Élévations

 

                             AU CHRIST

 

                          À M. L’ABBÉ A. M.

 

 

                                    I.

 

Ici rien pour le cœur, rien qui demeure stable ;

Ici tout de la mort vient se courber sujet ;

L’homme n’a pour fonder que le mobile sable.....

Ô Christ ! de mon amour soit l’immuable objet !

 

Toi seul es éternel, seul reçois mon hommage,

Source vive de l’être et de la vérité,

Soleil pur dont le nôtre à peine est une image,

Ô bonté souveraine, ô suprême beauté !

 

Amour, amour à toi, dans l’éphémère vie !

Amour, amour à toi, dans les siècles sans fin !

T’aimer, te faire aimer est mon unique envie !

Dunne-moi pour t’aimer l’amour du séraphin !

 

 

                                   II.

 

Heureux les vrais amis ! la suave espérance,

À ta voix, dans leurs cœurs calme toute souffrance.

Heureux qui fixe en toi ses vœux irrésolus !

Il n’ira plus, errant de chimère en chimère,

Recueillir avec peine une moisson amère :

N’a-t-il pas l’avant-goût du bonheur des Élus ?

 

Le ciel est avec toi, c’est toi, c’est ta présence !

Le dernier des malheurs, l’enfer, est ton absence !

Et nous te possédons en t’aimant, roi divin !

Nous vivons avec toi, nous vivons de ta vie :

Notre âme à son désir se plonge en toi ravie.

Tu t’es fait tout pour elle, et son pain et son vin.

 

Malheureux qui te hait ! que son sort est à plaindre !

La douleur sans espoir à l’aise peut l’étreindre ;

Sa raison s’obscurcit et s’éteint dans l’erreur ;

Descendu pas à pas jusqu’au sang de la brute,

Toutes les passions l’ont subjugué sans lutte :

Son âme a du cercueil et le froid et l’horreur.

 

 

                                  III.

 

Et de tes vrais amis le nombre est faible encore !

Les épis oubliés de l’ardent moissonneur

Font une gerbe mince, ô céleste glaneur !

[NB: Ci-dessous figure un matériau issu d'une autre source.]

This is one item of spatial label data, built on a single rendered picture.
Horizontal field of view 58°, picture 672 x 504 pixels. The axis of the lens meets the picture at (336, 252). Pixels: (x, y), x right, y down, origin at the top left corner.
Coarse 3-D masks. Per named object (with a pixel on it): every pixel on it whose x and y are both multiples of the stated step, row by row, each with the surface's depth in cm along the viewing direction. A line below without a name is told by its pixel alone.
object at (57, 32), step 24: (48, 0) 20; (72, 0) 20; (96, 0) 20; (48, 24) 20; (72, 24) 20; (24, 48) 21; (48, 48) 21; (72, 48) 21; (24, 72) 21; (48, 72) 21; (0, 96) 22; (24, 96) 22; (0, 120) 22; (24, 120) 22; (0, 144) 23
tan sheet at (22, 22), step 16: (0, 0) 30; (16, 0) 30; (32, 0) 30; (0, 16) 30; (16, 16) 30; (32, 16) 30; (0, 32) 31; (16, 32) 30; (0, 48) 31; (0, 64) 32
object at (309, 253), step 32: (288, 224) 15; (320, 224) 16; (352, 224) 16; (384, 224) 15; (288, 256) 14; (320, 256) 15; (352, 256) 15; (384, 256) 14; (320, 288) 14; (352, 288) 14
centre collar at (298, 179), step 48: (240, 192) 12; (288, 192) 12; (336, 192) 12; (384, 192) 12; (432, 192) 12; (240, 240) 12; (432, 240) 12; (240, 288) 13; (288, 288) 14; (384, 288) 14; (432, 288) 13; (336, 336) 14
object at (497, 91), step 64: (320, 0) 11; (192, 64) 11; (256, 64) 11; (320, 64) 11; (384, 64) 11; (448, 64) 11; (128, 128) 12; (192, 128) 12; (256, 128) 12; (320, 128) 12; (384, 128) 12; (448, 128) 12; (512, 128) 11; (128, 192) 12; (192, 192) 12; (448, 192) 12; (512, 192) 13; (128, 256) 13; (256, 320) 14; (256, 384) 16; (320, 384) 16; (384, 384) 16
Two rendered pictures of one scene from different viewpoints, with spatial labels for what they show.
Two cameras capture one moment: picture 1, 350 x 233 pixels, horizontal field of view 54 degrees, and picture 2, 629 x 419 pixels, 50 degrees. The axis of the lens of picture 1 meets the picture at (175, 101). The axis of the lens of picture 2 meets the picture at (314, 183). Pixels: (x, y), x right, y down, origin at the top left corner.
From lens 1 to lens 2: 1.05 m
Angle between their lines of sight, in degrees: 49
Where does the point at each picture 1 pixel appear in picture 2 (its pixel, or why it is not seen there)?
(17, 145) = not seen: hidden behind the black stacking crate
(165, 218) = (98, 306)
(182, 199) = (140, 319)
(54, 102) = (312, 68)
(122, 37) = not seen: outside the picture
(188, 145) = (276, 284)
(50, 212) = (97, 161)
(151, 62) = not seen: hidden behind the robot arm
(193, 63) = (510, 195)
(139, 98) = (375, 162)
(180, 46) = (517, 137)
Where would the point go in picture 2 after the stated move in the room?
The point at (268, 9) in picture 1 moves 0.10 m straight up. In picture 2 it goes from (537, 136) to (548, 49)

Les ceps n’étanchent pas la soif qui te dévore !

Quand viendra, quand viendra le jour qui doit venir,

          Où de t’aimer tout cœur humain s’honore ?

C’est le plus beau des jours qu’espère l’avenir.

 

          Qu’il vienne, ô Christ ! oh ! qu’il vienne rapide,

Avec tous ses soleils, dissiper notre nuit,

Nos ténèbres de mort où nul astre ne luit !

À son premier rayon, du sépulcre fétide,

          L’humanité se relève splendide,

          Ressuscitée une seconde fois.

L’auteur de tous nos maux, le conseiller du crime,

L’égoïsme vaincu retombe dans l’abîme.

La charité grandie à l’ombre de ta croix,

Depuis l’éternité par ton amour bénie,

Elle qui sur son sein voulait nous presser tous,

Mais que notre démence a du monde bannie,

Dès que l’intérêt propre a régné seul en nous,

La charité conclut l’union fraternelle.

Son exil douloureux est fini pour jamais.

Nous retrouverons la joie, et le calme et la paix

Que nous avions, hélas ! cherchée loin d’elle.

 

Dieu sauveur ! de ce jour hâte l’avènement :

Le monde va mourir, il n’a plus d’aliment

Et l’implacable faim l’entraîne vers la tombe.

Ses vaines voluptés ne l’assouvissent pas ;

L’or ne peut raffermi ni son cœur ni ses pas.

Donne-lui ton amour, afin qu’il ne succombe ;

Fais-le renaître à toi ; Dieu puissant, les humains

          Ne sont-ils donc pas en tes mains ?

 

          Les océans comme l’arène,

          Les cieux et les mondes divers,

          Au gré de ta main souveraine,

          Tu régis le vaste univers :

          Que ton souffle passe, il incline

          Les empires vers leur ruine,

          Ou, les touchant à la poitrine,

          Les rappelle d’entre les morts ;

          En vain, comme un flot sur la grève,

          L’homme pour résister se lève,

          Il fait ce qu’il veut et l’achève :

          Toi seul es fort parmi les forts !

 

Sauve-nous, sauve-nous, Jésus ! – De ton aurore,

Les premières lueurs s’épandent dans le ciel ;

Ton jour viendra ! Partout l’homme incliné t’adore,

Et ma voix te redit le chant universel :

 

Amour, amour à toi, dans l’éphémère vie !

Amour, amour à toi, dans les siècles sans fin !

T’aimer, te faire aimer est mon unique envie !

Donne-moi pour t’aimer l’amour du séraphin !

 

 

 

J.-M. F……

 

Paru dans La France littéraire, artistique, scientifique en 1859.